For our 3D RTM case study on Azure, we use a synthetic velocity model derived from the 3D SEG Salt and Overthrust models, with dimensions of 3.325 x 10 x 10 km. We discretize the model using a 12.5 m grid, which results in 267 x 801 x 801 grid points. We generate data at 15 Hz peak frequency for a randomized seismic acquisition geometry, with data being recorded by 1,500 receivers that are randomly distributed along the ocean floor. The source vessel fires the seismic source on a dense regular grid, consisting of 799 x 799 source locations (638,401 in total). For imaging, we assume source-receiver reciprocity, which means that sources and receivers are interchangeable and data can be sorted into 1,500 shot records with 638,401 receivers each. We model wave propagation for generating the seismic data with an anisotropic pseudo-acoustic TTI wave equation and implement discretized versions of the forward and adjoint (linearized) equations with Devito, as presented in Louboutin et al. (2018).

#f4a
#f4b
Figure4(a) Sorted runtimes for computing the RTM image. Each job corresponds to the image of a single source location. (b) Cumulative idle time for computing this workload as a function of the number of parallel workers on either a fixed cluster of VMs or using Azure Batch. The right-hand y-axis shows the corresponding cost, which is proportional to the idle time.

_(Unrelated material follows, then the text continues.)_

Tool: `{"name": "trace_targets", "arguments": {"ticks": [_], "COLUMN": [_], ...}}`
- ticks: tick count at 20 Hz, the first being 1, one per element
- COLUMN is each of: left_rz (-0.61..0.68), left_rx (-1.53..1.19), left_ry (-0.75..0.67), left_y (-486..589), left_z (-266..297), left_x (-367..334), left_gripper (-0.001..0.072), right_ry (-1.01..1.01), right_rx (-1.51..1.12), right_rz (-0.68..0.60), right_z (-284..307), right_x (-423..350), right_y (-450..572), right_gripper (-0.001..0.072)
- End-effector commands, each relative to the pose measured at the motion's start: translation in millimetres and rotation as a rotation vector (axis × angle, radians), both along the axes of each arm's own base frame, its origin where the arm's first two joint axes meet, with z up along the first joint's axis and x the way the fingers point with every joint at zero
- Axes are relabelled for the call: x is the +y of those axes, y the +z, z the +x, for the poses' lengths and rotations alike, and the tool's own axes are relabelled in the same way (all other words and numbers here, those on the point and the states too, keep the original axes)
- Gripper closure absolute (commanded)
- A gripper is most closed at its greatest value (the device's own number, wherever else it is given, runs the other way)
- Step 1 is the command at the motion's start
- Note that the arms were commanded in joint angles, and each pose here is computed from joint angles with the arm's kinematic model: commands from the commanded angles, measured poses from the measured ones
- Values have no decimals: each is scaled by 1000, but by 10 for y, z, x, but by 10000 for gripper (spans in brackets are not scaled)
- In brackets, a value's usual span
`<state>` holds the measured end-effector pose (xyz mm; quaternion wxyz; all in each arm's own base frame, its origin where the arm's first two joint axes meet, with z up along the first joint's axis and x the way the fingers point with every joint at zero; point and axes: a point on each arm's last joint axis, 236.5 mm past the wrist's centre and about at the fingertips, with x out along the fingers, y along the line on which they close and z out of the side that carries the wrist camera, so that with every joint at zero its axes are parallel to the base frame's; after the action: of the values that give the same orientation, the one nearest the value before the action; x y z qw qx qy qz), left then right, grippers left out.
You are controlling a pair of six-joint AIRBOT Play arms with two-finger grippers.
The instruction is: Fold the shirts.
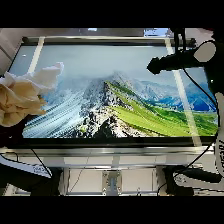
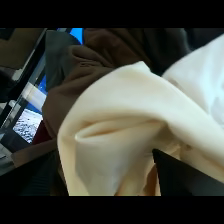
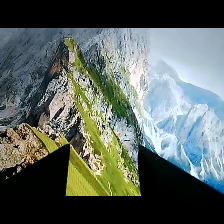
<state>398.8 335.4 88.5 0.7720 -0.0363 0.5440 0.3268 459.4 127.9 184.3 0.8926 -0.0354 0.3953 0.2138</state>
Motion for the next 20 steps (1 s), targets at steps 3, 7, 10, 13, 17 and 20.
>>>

For the computations, we use Azure’s memory optimized E64 and E64s VMs, which have 432 GB of memory, 64 vCPUs and a 2.3 GHz Intel Xeon E5-2673 processor (“Linux virtual machines pricing,” 2019). To fit the forward wavefields in memory, we utilize two VMs per source and use MPI-based domain decomposition for solving the wave equations. The time-to-solution of each individual image as a function of the source location is plotted in Figure #f4a, with the average container runtime being 119.28 minutes per image. The on-demand price of the E64/E64s instances is 3.629$ per hour, which results in a cumulative cost of 10,750$ for the full experiment and a total runtime of approximately 30 hours using 100 VMs. Figure #f4b, shows the cumulative idle time for computing the workload from Figure #f4a on a fixed cluster as a function of the number of parallel VMs. We model the idle time by assuming that all 1,500 jobs (one job per source location) are distributed to the parallel workers on a first-come-first-serve basis and that a master worker collects all results. The idle time using a fixed VM cluster results from the fact that all cluster workers have to wait for the final worker to finish its computations, while Azure Batch automatically scales down the cluster, thus preventing instances from sitting idle. While VM clusters on Azure in principle support auto-scaling as well, this is not possible if MPI is used to distribute the data/sources to the workers. Thus, performing RTM on a fixed cluster of VMs results in additional costs due to idle time up to a factor of 2x. By utilizing low-priority instances, it is possible to further reduce the operating cost by a factor of 2-3 (i.e. up to a factor 6 in total).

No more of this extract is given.